As student loan payments resume after a three-month holiday, some borrowers are experiencing delays and billing issues. The departure of three corporations in 2021 led to new loan providers, which caused instability.
Problems with Loan Service Provider Changes: Student Loan Repayment Delays, Errors, and Legal Infractions
After switching loan servicing providers, 44% of federal student loan borrowers began payments late and inaccurately in October. Instead of being fired, borrowers were repaid. Miguel Cardona, Education Secretary, promises to improve student loan monitoring, accountability, and results.
New loan service providers may affect loan amount, interest rate, credit bureau reporting, missed payments, and due dates. These errors led to delinquency, missed payments, penalties, and forgiveness of credit and interest subsidies, according to the Department of Education. Miscalculated SAVE payments, incorrect billing amounts, late or absent billing statements, and missing IDR disclosures are important issues. FSA encourages borrowers throughout the repayment changeover but does not accept errors that generate confusion and financial instability.
Sweet v. Cardona, a class-action lawsuit against for-profit banks, improperly placed debtors with pending defense releases back in repayment. MOHELA, the loan servicer, sent 200,000 clients emails claiming payments would resume in October despite having information that their debt would be eliminated in February. According to the Project on Predatory Lending, the defense argument that borrowers should not repay is a crime. After MOHELA failed to send 2.5 million borrowers timely billing statements and incorrectly placed those with outstanding claims back in repayment, the Department of Education withheld $7.2 million.

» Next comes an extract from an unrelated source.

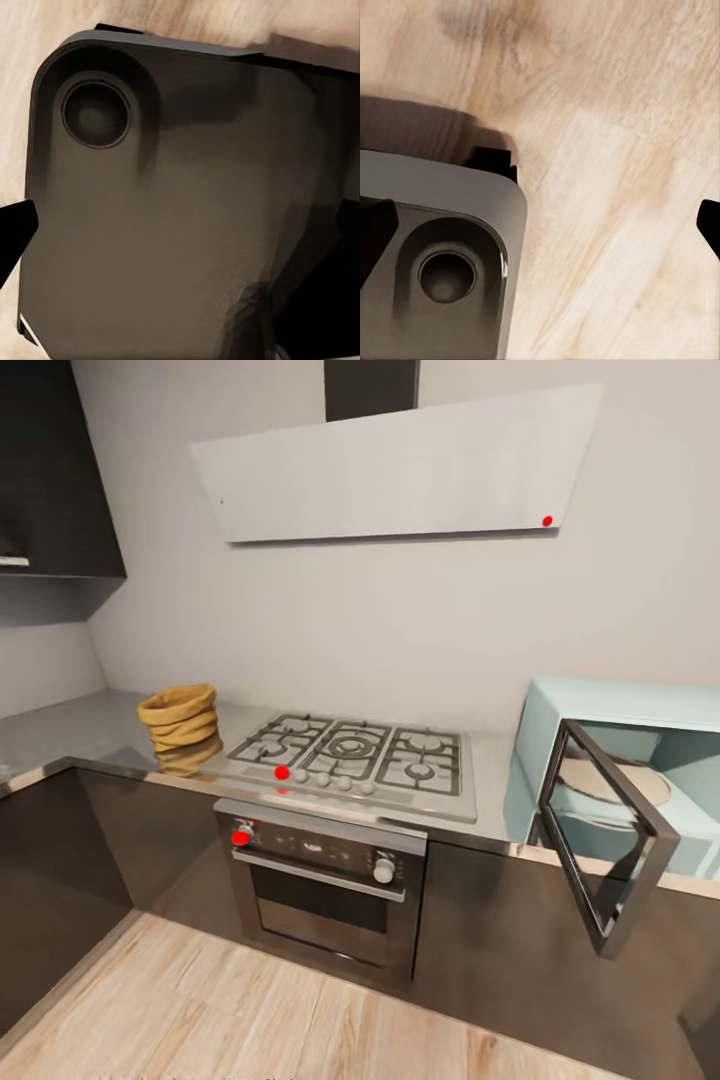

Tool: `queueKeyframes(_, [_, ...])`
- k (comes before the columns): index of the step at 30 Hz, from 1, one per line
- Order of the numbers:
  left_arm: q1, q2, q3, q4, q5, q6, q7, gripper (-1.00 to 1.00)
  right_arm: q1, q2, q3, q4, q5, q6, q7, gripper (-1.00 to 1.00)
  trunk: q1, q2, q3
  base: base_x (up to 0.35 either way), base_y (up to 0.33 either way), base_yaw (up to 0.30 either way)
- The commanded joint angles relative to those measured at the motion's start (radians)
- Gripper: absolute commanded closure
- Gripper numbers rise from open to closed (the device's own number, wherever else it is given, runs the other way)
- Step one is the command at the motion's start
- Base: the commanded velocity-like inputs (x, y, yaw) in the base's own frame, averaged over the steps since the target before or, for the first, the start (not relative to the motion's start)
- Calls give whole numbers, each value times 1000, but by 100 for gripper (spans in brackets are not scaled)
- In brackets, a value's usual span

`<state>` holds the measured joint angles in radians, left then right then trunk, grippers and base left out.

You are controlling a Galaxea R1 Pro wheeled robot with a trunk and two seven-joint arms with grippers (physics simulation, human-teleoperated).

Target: In the kitchen, take the popcorn bag from the countertop, put it into the microwave, and heat it until the popcorn is cooked so the cooked popcorn ends up inside the bag.

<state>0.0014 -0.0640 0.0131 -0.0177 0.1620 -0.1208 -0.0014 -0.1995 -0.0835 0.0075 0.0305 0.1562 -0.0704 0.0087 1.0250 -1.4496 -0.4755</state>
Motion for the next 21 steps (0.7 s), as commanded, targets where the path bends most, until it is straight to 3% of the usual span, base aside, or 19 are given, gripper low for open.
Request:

READ ALSO: Student loans: Biden administration discharges additional $4.8 billion in student debt
Strategic Steps for Effective Federal Student Loan Management and Debt Forgiveness
For debtors in administrative forbearance owing to errors, the servicer has time to fix them before they enter repayment. All borrowers in administrative forbearance will get PSLF or IDR debt forgiveness for the months in forbearance. The Department of Education emphasizes mistake correction and makes servicers responsible for fundamental duties.
Effectively managing federal student loans:
1. Know that interest accrues over a 12-month credit reporting grace period. Correct your StudentAid.gov contact information.
2. Explore income-driven repayment (IDR) schemes like SAVE, available to all borrowers, not just low-income ones.
3. Consolidate commercial FFEL loans into a Direct Consolidation Loan for SAVE benefits by December 31, perhaps changing servicers.
4. Apply for Fresh Start by Dec. 31 to restore good standing if in default pre-pandemic.
5. Consider federal loan consolidation vs. refinancing. Federal benefits may be denied if you refinance into private loans.
6. Inquire about SECURE 2.0: If your workplace has a matching retirement plan, inquire about SECURE 2.0, which allows student loan payments to contribute toward your 401(k) in 2024.
7. Avoid debt forgiveness frauds; PSLF, disability discharge, borrower’s defense, and IDR discharges are real. No payment is needed for federal debt forgiveness or discharge.